Stored entries
==================================================
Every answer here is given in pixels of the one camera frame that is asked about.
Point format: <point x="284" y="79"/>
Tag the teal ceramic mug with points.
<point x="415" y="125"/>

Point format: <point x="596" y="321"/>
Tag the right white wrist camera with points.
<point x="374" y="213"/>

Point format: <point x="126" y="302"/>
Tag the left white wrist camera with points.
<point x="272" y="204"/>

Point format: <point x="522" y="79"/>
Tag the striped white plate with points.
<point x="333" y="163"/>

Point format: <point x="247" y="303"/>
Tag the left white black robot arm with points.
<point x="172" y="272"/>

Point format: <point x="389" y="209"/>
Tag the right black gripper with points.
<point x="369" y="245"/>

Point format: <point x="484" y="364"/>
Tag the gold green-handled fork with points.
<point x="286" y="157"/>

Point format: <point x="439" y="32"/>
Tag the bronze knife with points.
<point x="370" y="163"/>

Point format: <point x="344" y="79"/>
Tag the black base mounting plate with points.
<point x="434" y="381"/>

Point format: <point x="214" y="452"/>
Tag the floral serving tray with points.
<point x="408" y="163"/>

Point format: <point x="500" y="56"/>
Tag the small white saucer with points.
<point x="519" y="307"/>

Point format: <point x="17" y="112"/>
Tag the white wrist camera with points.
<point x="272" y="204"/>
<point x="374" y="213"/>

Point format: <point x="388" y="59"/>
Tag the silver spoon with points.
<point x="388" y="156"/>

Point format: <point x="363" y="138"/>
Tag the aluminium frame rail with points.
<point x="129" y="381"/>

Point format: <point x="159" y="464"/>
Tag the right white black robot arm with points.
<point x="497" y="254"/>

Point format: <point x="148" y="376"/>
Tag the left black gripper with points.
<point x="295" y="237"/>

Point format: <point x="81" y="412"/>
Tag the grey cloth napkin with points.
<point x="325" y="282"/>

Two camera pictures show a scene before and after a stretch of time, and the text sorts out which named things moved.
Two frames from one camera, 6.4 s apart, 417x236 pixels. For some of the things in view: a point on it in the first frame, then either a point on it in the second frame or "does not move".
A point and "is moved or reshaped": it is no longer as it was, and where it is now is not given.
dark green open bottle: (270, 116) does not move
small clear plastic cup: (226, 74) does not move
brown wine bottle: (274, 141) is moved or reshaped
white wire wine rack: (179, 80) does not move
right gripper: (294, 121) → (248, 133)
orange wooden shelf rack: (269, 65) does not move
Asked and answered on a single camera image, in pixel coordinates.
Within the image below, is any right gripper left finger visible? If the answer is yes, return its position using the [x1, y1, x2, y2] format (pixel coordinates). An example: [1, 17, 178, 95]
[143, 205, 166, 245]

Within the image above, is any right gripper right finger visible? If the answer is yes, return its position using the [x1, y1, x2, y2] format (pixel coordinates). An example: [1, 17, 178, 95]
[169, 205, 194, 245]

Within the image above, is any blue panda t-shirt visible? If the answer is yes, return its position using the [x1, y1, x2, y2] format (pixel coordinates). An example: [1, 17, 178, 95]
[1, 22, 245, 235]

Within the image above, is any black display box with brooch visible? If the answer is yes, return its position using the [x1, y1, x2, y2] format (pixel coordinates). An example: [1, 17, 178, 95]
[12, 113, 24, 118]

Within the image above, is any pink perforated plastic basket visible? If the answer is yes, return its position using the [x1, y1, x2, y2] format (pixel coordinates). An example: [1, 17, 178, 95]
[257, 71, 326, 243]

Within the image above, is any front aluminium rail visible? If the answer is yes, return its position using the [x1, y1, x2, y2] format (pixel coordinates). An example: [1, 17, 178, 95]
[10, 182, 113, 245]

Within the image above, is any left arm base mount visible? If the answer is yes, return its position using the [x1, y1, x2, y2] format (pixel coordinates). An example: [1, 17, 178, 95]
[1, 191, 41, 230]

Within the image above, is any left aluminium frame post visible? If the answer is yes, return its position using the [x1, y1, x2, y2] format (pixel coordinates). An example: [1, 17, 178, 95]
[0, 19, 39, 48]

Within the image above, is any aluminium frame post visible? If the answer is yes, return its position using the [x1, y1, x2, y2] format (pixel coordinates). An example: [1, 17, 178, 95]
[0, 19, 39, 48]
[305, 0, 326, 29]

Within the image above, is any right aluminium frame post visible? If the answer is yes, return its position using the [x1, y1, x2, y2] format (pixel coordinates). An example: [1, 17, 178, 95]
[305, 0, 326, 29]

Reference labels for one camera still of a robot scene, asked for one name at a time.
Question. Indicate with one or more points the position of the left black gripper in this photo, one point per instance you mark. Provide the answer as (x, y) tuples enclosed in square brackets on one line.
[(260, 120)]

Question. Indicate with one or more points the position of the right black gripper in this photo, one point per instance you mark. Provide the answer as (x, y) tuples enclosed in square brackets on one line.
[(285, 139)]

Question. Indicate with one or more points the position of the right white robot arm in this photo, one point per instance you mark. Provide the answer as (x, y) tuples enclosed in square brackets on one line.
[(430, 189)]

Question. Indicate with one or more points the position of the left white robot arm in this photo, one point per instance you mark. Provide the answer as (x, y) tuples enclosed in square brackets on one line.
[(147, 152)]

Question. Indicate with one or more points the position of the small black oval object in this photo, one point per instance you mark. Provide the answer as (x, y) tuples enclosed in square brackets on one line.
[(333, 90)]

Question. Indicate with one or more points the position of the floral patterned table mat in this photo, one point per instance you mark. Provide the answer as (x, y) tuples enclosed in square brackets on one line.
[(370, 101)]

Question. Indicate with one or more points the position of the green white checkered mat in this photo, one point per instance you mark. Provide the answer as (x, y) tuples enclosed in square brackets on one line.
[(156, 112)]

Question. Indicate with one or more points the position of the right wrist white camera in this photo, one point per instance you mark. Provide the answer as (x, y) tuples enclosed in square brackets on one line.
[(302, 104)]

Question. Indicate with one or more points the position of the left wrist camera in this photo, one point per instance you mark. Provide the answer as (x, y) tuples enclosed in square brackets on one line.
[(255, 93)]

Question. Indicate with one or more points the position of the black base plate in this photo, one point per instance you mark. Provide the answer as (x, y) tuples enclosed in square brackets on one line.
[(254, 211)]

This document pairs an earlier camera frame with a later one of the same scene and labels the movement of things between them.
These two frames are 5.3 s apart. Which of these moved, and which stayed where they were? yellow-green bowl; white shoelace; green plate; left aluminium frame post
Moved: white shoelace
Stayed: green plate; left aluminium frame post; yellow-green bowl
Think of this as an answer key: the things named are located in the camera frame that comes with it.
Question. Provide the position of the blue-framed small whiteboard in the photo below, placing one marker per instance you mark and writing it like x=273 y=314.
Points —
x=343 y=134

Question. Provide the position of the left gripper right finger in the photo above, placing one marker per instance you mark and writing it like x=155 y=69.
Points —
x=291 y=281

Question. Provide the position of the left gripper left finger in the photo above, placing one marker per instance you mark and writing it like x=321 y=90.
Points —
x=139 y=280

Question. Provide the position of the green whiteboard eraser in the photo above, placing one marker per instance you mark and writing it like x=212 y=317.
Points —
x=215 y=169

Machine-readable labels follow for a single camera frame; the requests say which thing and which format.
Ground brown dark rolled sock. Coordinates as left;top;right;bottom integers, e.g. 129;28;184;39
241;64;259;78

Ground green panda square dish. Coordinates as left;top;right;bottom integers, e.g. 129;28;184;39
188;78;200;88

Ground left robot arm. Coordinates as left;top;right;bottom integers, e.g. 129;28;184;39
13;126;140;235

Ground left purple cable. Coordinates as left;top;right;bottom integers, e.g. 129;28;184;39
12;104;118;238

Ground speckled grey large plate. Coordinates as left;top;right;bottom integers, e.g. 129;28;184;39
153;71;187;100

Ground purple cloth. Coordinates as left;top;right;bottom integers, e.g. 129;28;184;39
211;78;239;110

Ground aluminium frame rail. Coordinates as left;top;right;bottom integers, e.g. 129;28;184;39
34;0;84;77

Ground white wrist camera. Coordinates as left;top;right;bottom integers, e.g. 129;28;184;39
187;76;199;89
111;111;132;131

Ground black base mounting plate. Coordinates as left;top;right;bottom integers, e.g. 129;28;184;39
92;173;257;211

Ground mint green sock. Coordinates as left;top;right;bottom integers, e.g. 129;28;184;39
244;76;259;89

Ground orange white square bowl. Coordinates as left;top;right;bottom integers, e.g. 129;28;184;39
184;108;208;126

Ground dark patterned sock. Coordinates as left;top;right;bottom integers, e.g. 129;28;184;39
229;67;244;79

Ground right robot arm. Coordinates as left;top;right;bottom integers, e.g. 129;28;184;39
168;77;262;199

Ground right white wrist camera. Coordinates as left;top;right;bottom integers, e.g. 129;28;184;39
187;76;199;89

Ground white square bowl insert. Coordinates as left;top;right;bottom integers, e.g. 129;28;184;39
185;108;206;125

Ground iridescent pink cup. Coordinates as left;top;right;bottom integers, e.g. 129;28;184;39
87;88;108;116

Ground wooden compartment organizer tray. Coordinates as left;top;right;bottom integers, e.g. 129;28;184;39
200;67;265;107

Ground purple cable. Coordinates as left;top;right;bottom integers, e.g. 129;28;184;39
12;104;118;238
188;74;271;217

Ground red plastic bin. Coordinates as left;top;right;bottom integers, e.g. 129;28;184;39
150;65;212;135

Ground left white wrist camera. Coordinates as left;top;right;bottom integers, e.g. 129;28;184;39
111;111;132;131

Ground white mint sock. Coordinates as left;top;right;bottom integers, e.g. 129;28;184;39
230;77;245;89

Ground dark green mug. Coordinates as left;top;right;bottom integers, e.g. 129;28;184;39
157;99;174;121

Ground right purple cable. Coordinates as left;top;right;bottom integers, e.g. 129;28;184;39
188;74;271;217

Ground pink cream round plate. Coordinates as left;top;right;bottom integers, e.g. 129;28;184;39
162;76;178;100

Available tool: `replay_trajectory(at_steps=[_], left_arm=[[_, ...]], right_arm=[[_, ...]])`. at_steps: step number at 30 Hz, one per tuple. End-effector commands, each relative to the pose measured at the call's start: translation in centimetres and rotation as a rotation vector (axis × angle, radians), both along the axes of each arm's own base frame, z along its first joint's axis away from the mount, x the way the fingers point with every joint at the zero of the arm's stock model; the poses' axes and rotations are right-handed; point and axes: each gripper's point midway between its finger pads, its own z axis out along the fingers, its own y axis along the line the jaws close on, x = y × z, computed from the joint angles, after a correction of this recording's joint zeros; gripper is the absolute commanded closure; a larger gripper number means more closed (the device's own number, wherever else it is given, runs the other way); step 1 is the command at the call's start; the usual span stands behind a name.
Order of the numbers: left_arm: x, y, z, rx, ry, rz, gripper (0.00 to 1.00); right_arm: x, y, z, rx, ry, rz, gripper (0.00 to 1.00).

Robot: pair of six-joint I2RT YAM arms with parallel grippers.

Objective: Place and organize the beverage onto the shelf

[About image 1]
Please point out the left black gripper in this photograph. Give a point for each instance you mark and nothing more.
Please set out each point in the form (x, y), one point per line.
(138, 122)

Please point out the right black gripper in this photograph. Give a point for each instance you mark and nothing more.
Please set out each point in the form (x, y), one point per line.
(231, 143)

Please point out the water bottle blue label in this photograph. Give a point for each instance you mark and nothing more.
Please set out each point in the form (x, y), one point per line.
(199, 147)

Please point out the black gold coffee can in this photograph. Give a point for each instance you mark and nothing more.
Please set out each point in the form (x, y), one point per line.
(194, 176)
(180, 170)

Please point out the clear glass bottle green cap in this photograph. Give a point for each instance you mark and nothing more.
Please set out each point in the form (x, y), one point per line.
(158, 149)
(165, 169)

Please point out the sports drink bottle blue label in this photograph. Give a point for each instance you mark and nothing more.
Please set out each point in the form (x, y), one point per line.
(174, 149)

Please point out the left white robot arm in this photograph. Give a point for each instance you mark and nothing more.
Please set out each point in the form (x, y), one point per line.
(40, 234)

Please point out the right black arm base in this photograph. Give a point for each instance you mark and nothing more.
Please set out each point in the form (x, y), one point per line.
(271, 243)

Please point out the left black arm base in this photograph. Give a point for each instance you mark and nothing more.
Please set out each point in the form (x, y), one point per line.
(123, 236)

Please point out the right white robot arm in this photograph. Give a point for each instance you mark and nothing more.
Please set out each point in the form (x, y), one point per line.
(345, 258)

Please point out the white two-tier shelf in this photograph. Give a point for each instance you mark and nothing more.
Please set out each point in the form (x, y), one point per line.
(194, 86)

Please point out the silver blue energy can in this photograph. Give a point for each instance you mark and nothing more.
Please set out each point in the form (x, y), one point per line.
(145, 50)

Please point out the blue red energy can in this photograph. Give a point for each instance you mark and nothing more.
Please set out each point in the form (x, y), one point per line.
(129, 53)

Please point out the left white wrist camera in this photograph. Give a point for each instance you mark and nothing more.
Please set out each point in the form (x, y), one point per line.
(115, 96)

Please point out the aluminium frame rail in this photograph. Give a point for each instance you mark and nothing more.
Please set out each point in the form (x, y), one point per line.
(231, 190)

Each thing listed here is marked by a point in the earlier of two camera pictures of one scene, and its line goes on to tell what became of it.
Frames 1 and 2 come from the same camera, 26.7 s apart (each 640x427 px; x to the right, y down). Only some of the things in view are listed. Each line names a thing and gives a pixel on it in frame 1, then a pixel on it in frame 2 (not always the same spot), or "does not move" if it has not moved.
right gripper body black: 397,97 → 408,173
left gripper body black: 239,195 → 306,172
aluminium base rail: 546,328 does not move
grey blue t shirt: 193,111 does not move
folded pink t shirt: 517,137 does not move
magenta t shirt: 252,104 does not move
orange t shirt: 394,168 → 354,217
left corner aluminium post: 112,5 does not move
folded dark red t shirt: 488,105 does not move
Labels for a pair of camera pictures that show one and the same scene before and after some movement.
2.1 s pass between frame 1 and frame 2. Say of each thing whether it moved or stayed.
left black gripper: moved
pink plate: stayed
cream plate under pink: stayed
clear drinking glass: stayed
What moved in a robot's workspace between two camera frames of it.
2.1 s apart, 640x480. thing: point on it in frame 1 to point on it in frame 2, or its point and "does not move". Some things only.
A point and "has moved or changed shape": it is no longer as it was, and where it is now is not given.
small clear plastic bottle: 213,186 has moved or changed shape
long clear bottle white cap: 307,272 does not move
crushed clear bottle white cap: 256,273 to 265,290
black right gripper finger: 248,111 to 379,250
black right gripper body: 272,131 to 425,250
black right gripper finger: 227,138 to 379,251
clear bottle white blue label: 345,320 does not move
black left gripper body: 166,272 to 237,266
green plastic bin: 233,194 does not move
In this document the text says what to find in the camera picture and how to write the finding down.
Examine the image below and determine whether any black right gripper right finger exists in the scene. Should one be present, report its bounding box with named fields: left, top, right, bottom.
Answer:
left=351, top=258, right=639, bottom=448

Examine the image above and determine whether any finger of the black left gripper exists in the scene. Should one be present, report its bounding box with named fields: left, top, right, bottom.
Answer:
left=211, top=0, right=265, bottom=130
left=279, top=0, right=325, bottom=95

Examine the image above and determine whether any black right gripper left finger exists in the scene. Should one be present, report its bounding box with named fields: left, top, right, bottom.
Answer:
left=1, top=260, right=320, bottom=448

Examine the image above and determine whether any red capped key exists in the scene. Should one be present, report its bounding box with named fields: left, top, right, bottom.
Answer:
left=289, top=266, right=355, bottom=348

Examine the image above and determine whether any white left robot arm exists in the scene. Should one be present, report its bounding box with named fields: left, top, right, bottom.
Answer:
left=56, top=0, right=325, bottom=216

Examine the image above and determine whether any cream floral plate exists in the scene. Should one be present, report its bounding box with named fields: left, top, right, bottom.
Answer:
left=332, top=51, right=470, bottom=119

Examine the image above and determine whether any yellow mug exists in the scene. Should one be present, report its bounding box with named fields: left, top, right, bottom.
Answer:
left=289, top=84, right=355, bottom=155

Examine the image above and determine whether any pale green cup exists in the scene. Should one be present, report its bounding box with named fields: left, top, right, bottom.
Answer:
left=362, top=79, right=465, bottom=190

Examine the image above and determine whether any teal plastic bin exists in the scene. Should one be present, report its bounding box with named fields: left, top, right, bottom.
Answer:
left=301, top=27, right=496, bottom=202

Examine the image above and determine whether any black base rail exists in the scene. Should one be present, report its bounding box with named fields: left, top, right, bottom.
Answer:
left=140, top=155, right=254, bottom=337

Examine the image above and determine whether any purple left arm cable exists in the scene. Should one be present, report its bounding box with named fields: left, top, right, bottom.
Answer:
==================================================
> Task description
Starting with the line above that holds "Tag the grey cloth napkin with points." and stopping with the line that holds "brown wine bottle: (274, 141)", reproduce each line exactly, omitting all other lines.

> Answer section
Tag the grey cloth napkin with points.
<point x="325" y="282"/>

Two camera pictures show a scene before and after a stretch of time, and the text sorts out which named things moved.
Two frames from one camera, 6.4 s apart, 417x236 pixels. For some of the things in view: a point on it in the first frame, then either a point on it in the second frame or "does not move".
A point and "is moved or reshaped": it is no longer as it was, and where it is now is not given.
dark green open bottle: (270, 116) does not move
small clear plastic cup: (226, 74) does not move
brown wine bottle: (274, 141) is moved or reshaped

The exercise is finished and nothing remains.